We're lucky — we think negative campaign ads, fat-cat fund-raisers and an overzealous media are the nastiest things in a democracy.

Things are dicey in West Palm. But compared to what? To Joseph McCarthy, to the Civil War, to the incarceration of Japanese-Americans during World War II? We've hit a speed bump, we're not in a head-on collision.

Things are so much easier in totalitarian systems. As Joseph Stalin once noted, it's not who votes that matters, but who counts the votes. In authoritarian societies, the government tells people how to vote and then they count the votes and then they win. It's so much neater and less confusing that way. You don't need butterfly ballots when there is only one person to vote for.

Democracy means the people rule. The ancient Greeks invented it, but they were very skeptical about it. Plato thought it far too unruly. Equality was dangerous, he said. If everyone is equal to everyone else, there is no order. To Plato, democracy was mob rule. If he were around and looking at Palm Beach County, he'd be saying, I told you so.

In our democracy, as the founders noted, every man is a king. (Of course, women didn't count in those days.) That can get to be a problem. One king is simple; 100 million kings is chaotic. Let every voice be heard is the rule in democracy, but it makes for cacophony, not harmony. "Democracies have ever been spectacles of turbulence and contention," said James Madison, who helped create ours.

What's going on in Florida is not pretty. But it is democratic. At the same time, we have to be careful. Al Smith once famously said that all the ills of democracy can be cured by more democracy. I don't think that's true in Palm Beach. What's going on there can only be cured by reason and common sense.

In a democracy, we count votes, we do not weigh them. But the last and final votes counted, like the ones in Palm Beach county, seem like they have more weight. They don't. It only seems that way. There are a thousand other counties in this country that if you put them under the microscope would look as nasty as Palm Beach.

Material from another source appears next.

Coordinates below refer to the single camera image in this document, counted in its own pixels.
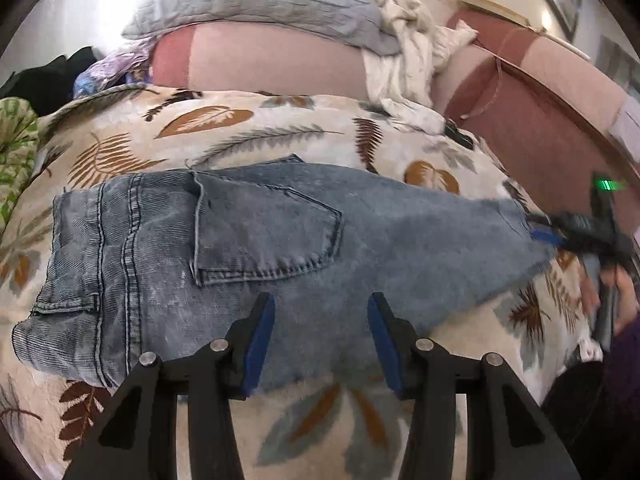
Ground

The Constitution has remedies for fraud and injustice, but not for incompetence and sloppiness. I'm afraid that stupidity is allowed under our democratic constitution. Yes, that butterfly ballot is awfully confusing — and I'll tell you why: It was created by a human being. But the Constitution does not protect us against our own folly and our own mistakes; no one and nothing can do that. Sorry, there are no "do-overs" in a democracy.

"We want democracy fulfilled," said Gore campaign chairman Bill Daley. It's a lovely idea, but an impossible one. In a country that seems to promise everyone life, liberty and the pursuit of happiness, someone is always going to feel gypped.

Oh, you voted twice, but you meant to vote only once for the candidate of your choice? It's too bad, but there is really nothing you can do about it. It's human error, and there's no remedy for that. We've just got to live with it. There will be no winners even when Florida is resolved.

John Adams once said that there never was a democracy that did not commit suicide. We're having a bit of an anxiety attack; let's not drive off a cliff.